Yang Xiong is a fictional character in Water Margin, one of the Four Great Classical Novels in Chinese literature. Nicknamed "Sick Guan Suo", he ranks 32nd among the 36 Heavenly Spirits, the first third of the 108 Stars of Destiny.

Background
Good-looking with thick eyebrows, eyes like those of a fenghuang and a sparse beard on his chin, Yang Xiong, whose body is covered with tattoos of flowers, resembles Guan Suo but has a pale complexion. He is thus nicknamed "Sick Guan Suo". Guan Suo is a character in Chinese folklore said to be the son of Guan Yu of the Three Kingdoms era and imaged to look like his father.  A skilled fighter from Henan, Yang Xiong works as a chief prison warden and executioner in Jizhou (薊州; present-day Ji County, Tianjin).
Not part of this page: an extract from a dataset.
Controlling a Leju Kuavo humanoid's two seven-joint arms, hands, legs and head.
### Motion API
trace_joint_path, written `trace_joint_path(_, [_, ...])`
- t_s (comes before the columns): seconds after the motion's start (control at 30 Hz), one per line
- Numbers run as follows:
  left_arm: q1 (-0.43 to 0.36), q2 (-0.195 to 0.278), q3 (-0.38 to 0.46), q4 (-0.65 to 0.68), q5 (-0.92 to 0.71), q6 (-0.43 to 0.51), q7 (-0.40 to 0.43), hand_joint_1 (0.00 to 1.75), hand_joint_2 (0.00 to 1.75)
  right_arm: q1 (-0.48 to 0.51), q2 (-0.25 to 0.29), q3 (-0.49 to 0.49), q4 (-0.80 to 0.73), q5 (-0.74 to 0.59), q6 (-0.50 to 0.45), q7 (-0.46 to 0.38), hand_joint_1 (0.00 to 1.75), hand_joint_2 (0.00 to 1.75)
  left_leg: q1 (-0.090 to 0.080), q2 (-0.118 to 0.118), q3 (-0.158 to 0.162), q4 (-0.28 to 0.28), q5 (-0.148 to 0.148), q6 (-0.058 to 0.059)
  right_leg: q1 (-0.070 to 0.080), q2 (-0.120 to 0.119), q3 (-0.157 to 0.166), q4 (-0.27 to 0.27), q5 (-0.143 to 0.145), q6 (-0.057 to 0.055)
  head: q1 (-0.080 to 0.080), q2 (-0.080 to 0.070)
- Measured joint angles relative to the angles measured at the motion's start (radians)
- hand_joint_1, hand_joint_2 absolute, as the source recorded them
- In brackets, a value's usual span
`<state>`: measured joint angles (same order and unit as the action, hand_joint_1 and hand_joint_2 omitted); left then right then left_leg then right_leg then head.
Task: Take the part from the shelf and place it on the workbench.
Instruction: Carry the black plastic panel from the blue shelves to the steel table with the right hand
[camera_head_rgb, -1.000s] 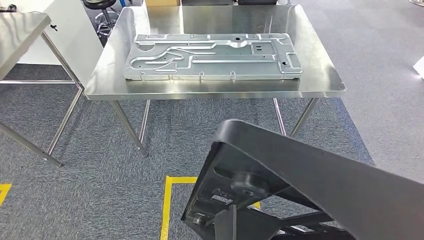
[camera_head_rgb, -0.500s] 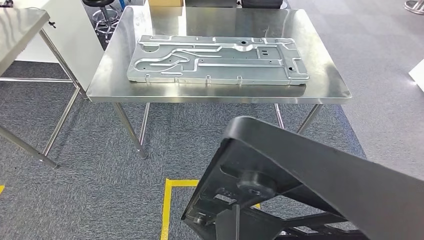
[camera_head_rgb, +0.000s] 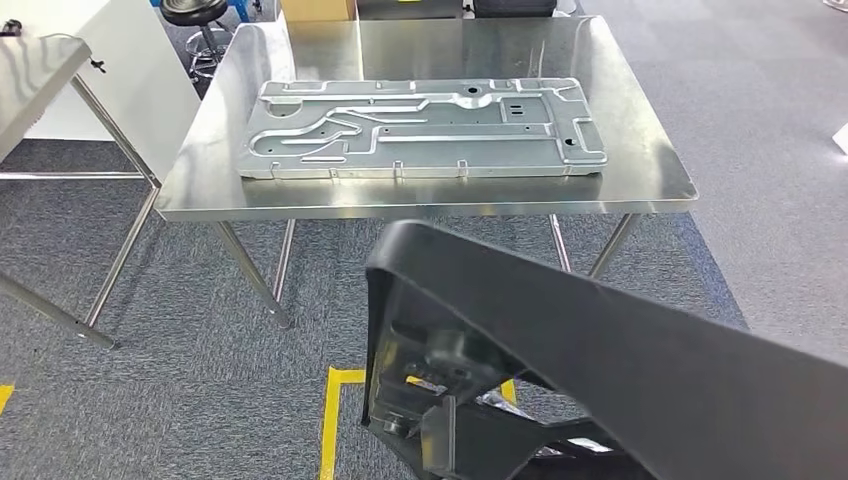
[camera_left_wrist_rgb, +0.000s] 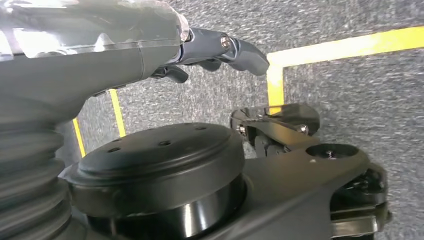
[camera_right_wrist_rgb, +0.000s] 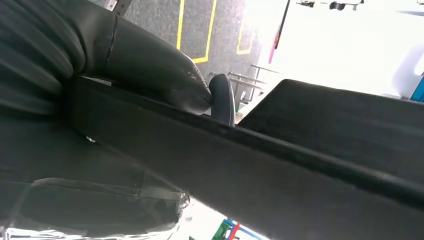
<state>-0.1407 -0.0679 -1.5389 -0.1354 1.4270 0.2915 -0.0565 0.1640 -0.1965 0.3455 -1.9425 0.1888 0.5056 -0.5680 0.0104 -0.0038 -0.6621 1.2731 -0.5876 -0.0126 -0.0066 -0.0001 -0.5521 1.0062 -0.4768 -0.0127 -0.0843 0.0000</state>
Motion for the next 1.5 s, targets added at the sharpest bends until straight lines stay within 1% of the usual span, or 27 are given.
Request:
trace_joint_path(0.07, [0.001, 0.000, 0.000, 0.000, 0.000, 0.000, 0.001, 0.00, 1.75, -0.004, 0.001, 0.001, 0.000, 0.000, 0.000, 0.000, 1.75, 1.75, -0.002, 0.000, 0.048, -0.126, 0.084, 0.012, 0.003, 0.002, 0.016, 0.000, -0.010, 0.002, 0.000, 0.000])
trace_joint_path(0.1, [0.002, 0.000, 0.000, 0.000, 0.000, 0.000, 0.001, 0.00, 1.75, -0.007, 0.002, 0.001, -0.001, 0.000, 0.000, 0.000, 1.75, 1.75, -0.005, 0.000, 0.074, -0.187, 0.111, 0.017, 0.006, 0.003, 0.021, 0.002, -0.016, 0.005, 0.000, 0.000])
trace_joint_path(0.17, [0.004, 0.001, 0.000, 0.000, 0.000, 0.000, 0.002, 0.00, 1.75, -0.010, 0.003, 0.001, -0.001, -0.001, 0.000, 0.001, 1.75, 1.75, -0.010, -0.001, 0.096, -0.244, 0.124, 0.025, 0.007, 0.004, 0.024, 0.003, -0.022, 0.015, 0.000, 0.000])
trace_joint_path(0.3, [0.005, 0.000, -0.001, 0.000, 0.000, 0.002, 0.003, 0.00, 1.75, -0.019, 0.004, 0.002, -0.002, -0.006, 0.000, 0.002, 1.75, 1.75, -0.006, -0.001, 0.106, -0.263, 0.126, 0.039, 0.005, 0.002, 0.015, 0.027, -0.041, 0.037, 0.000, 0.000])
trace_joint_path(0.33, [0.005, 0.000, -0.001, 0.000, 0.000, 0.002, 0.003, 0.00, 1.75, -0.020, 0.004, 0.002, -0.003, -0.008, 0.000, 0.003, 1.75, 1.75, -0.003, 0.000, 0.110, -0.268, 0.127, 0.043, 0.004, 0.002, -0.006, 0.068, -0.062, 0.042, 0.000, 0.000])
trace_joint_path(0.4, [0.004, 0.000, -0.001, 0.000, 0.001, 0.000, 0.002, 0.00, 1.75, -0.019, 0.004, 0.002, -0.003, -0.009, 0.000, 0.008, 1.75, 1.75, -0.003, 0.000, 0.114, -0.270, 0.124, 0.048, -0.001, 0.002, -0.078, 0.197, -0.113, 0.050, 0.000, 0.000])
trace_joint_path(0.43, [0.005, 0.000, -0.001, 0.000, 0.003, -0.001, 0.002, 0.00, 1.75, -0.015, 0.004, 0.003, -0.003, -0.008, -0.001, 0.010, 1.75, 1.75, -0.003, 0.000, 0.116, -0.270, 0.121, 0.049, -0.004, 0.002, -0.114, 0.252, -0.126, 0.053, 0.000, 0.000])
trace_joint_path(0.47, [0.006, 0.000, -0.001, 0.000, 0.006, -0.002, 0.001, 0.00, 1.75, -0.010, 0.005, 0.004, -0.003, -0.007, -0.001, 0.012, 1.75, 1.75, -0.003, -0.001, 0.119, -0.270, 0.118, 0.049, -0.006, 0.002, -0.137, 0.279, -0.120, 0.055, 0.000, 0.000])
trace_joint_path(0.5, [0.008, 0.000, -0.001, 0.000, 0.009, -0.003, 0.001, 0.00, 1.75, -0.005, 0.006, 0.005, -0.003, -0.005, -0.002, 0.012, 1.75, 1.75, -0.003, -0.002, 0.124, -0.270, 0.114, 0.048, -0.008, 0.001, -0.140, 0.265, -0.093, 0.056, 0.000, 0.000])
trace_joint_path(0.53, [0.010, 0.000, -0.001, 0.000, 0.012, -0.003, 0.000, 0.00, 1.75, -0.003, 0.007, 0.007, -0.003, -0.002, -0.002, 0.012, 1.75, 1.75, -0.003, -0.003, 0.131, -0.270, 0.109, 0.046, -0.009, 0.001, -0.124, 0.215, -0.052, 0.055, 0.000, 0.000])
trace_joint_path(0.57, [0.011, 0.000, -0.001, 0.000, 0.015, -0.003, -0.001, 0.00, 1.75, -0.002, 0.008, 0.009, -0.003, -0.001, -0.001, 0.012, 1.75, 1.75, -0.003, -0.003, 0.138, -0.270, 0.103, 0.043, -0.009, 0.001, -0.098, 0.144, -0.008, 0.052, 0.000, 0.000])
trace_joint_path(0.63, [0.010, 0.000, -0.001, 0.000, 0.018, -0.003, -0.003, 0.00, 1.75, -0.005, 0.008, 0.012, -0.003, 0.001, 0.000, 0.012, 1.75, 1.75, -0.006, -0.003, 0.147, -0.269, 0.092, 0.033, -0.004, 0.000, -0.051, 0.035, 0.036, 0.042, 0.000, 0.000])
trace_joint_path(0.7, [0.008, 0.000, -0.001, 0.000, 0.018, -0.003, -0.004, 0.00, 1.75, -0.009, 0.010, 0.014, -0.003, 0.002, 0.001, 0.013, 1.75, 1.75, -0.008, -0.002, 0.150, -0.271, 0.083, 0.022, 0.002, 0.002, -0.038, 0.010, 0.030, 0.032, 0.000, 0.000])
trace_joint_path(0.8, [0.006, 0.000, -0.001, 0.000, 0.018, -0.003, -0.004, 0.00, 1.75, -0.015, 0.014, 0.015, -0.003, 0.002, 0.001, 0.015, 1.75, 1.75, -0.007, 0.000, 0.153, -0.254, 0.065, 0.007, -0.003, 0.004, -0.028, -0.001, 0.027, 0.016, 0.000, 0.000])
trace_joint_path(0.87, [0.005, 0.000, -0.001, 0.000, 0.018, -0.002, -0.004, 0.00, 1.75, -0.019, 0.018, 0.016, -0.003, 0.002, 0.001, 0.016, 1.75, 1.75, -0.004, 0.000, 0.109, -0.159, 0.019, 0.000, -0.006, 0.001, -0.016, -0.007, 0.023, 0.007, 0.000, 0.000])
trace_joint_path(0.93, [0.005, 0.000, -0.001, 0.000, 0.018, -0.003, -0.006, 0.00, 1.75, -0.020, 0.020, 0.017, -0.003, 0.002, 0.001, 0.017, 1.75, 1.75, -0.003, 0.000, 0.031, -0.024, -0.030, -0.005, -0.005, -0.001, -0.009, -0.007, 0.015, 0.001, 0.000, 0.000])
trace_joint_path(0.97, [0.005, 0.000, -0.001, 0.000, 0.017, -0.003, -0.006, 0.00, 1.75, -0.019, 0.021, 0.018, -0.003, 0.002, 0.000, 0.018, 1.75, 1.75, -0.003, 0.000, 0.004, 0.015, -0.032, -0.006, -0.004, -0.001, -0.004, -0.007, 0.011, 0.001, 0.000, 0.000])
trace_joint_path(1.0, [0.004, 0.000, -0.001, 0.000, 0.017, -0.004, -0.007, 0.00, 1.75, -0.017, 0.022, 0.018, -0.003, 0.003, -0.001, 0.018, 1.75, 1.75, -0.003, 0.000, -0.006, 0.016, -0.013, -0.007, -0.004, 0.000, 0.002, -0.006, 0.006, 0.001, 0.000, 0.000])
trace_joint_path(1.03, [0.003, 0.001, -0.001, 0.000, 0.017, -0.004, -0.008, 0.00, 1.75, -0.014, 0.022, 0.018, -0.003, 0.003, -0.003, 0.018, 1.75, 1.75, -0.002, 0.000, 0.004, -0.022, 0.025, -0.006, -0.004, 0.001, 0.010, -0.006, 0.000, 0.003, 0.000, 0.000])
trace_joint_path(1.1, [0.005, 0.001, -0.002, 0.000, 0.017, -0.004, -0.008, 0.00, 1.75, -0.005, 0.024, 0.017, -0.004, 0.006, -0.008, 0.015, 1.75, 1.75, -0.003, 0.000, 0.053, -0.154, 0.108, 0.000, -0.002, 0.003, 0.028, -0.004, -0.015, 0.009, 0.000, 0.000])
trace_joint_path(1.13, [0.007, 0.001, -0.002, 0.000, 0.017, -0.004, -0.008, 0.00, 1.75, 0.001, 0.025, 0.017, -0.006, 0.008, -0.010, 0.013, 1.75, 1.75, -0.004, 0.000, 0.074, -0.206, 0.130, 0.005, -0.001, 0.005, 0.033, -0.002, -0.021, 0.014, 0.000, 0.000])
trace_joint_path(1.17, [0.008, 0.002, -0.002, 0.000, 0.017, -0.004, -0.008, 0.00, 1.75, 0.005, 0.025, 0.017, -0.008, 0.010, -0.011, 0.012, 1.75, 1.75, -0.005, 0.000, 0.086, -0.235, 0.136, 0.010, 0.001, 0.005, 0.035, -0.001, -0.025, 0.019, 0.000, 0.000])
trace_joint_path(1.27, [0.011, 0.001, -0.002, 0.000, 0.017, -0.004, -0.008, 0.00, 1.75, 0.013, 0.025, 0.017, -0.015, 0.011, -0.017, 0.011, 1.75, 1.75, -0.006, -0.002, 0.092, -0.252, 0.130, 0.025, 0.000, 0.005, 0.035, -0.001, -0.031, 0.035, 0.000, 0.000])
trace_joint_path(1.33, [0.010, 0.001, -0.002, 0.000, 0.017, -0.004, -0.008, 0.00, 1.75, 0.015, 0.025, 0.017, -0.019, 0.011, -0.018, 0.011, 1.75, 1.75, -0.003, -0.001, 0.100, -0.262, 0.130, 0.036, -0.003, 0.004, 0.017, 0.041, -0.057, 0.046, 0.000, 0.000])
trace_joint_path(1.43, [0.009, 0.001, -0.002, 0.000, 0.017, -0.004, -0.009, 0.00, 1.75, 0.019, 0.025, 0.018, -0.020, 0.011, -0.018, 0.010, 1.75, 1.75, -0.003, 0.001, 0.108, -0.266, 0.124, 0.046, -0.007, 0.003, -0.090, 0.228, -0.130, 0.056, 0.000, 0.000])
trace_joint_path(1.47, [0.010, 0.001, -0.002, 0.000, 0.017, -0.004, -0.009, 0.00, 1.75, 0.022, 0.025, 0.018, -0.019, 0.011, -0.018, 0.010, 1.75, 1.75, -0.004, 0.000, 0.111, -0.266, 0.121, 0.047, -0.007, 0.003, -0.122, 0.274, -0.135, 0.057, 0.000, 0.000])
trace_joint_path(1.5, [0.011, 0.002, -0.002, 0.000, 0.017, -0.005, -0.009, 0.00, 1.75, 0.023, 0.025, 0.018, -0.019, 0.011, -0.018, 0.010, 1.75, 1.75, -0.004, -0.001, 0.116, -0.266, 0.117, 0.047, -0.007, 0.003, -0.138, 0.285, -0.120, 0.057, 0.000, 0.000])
Killing his adulteress wife
One day, after beheading a criminal, Yang Xiong is showered with gifts from grateful onlookers as he makes his way back to his office through a busy street. A group of hooligans intent on snatching away the gifts suddenly spring on and restrain him, catching him off-guard. Shi Xiu, who is stranded in Jizhou and happens to come by carrying firewood which he sells for a living, rushes to his aid. The two together drive away the thugs. Yang is grateful to Shi Xiu and requests they become sworn brothers.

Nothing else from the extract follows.